Record extracts —

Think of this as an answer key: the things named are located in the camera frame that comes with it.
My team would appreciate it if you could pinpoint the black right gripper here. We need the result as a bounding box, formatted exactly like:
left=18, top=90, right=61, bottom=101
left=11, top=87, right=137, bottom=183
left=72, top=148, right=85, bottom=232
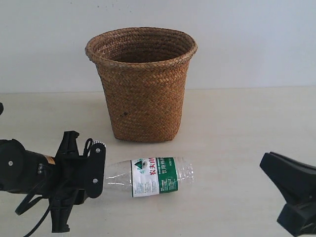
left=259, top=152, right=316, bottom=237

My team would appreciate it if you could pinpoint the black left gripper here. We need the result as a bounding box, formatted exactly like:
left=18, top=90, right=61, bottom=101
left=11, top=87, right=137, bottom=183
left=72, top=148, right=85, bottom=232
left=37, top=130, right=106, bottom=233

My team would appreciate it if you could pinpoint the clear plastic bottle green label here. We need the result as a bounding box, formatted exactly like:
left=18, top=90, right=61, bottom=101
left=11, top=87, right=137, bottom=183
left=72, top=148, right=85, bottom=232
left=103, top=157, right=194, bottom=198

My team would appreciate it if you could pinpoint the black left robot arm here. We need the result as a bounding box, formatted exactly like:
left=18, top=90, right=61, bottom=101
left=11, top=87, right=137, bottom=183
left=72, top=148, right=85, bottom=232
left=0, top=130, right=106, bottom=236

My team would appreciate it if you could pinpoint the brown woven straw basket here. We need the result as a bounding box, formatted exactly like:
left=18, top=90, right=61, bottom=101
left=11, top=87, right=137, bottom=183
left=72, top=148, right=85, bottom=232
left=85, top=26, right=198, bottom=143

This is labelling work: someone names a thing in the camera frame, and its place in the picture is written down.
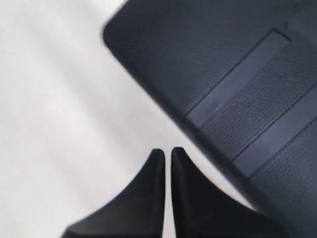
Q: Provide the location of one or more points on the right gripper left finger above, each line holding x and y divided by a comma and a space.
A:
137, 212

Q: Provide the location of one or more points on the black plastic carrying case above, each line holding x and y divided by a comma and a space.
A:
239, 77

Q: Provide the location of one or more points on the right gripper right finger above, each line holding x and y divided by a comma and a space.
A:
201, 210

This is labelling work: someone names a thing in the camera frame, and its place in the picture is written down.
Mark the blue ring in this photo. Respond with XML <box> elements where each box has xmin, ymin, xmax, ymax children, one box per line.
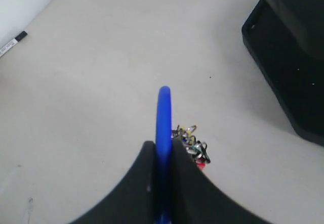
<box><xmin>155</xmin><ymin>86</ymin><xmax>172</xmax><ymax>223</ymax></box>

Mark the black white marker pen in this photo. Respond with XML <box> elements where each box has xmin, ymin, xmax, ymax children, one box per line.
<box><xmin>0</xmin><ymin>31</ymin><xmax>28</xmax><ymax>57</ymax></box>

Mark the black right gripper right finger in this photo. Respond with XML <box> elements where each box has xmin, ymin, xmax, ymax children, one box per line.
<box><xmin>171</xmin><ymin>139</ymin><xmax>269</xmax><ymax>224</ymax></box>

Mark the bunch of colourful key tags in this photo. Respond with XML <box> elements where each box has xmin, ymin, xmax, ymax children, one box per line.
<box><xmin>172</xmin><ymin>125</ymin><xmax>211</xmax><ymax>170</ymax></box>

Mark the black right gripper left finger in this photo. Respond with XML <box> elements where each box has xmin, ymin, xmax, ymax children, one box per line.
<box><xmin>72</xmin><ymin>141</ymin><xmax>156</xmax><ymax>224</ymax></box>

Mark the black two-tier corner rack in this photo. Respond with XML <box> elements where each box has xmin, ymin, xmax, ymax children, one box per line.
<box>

What is required — Set down the entries above exactly; no pictures belong in the copy.

Task answer —
Think of this as an answer key: the things named are located in the camera frame that comes with it.
My team would appreciate it if you could pinpoint the black right gripper here. We need the result as a bounding box, formatted exactly like:
left=18, top=90, right=61, bottom=101
left=11, top=87, right=137, bottom=183
left=72, top=148, right=85, bottom=232
left=259, top=152, right=316, bottom=237

My team would appreciate it if you could pinpoint the black left gripper here. We need the result as a bounding box, formatted exactly like:
left=18, top=90, right=61, bottom=101
left=11, top=87, right=137, bottom=183
left=72, top=148, right=85, bottom=232
left=37, top=130, right=106, bottom=233

My team would appreciate it if you could pinpoint the clear plastic bottle green label here. We need the result as a bounding box, formatted exactly like:
left=18, top=90, right=61, bottom=101
left=11, top=87, right=137, bottom=183
left=72, top=148, right=85, bottom=232
left=103, top=157, right=194, bottom=198

My team would appreciate it if you could pinpoint the black left robot arm here. We need the result as a bounding box, formatted exactly like:
left=18, top=90, right=61, bottom=101
left=11, top=87, right=137, bottom=183
left=72, top=148, right=85, bottom=232
left=0, top=130, right=106, bottom=236

My team would appreciate it if you could pinpoint the brown woven straw basket here. We need the result as a bounding box, formatted exactly like:
left=18, top=90, right=61, bottom=101
left=11, top=87, right=137, bottom=183
left=72, top=148, right=85, bottom=232
left=85, top=26, right=198, bottom=143

This is labelling work: someone names a thing in the camera frame, and its place in the picture is written down.
Q: Provide the location of one or more points on the right gripper left finger above, each line holding x and y divided by a comma and a space.
A:
137, 212

Q: Provide the location of one or more points on the black plastic carrying case above, each line holding x and y divided by a comma and a space.
A:
239, 77

Q: Provide the location of one or more points on the right gripper right finger above, each line holding x and y divided by a comma and a space.
A:
201, 210

This is labelling work: someone names a thing in the camera frame, and its place in the picture is written down.
Mark the blue ring in this photo. Respond with XML <box> elements where each box has xmin, ymin, xmax, ymax children, one box per line.
<box><xmin>155</xmin><ymin>86</ymin><xmax>172</xmax><ymax>223</ymax></box>

Mark the black white marker pen in this photo. Respond with XML <box> elements where each box has xmin, ymin, xmax, ymax children, one box per line.
<box><xmin>0</xmin><ymin>31</ymin><xmax>28</xmax><ymax>57</ymax></box>

Mark the black right gripper right finger in this photo. Respond with XML <box> elements where each box has xmin, ymin, xmax, ymax children, one box per line.
<box><xmin>171</xmin><ymin>139</ymin><xmax>269</xmax><ymax>224</ymax></box>

Mark the bunch of colourful key tags in this photo. Respond with XML <box> elements where each box has xmin, ymin, xmax, ymax children, one box per line.
<box><xmin>172</xmin><ymin>125</ymin><xmax>211</xmax><ymax>170</ymax></box>

Mark the black right gripper left finger in this photo. Respond with XML <box> elements where each box has xmin, ymin, xmax, ymax children, one box per line.
<box><xmin>72</xmin><ymin>141</ymin><xmax>156</xmax><ymax>224</ymax></box>

Mark the black two-tier corner rack in this photo. Respond with XML <box> elements where each box has xmin, ymin, xmax, ymax children, one box per line.
<box>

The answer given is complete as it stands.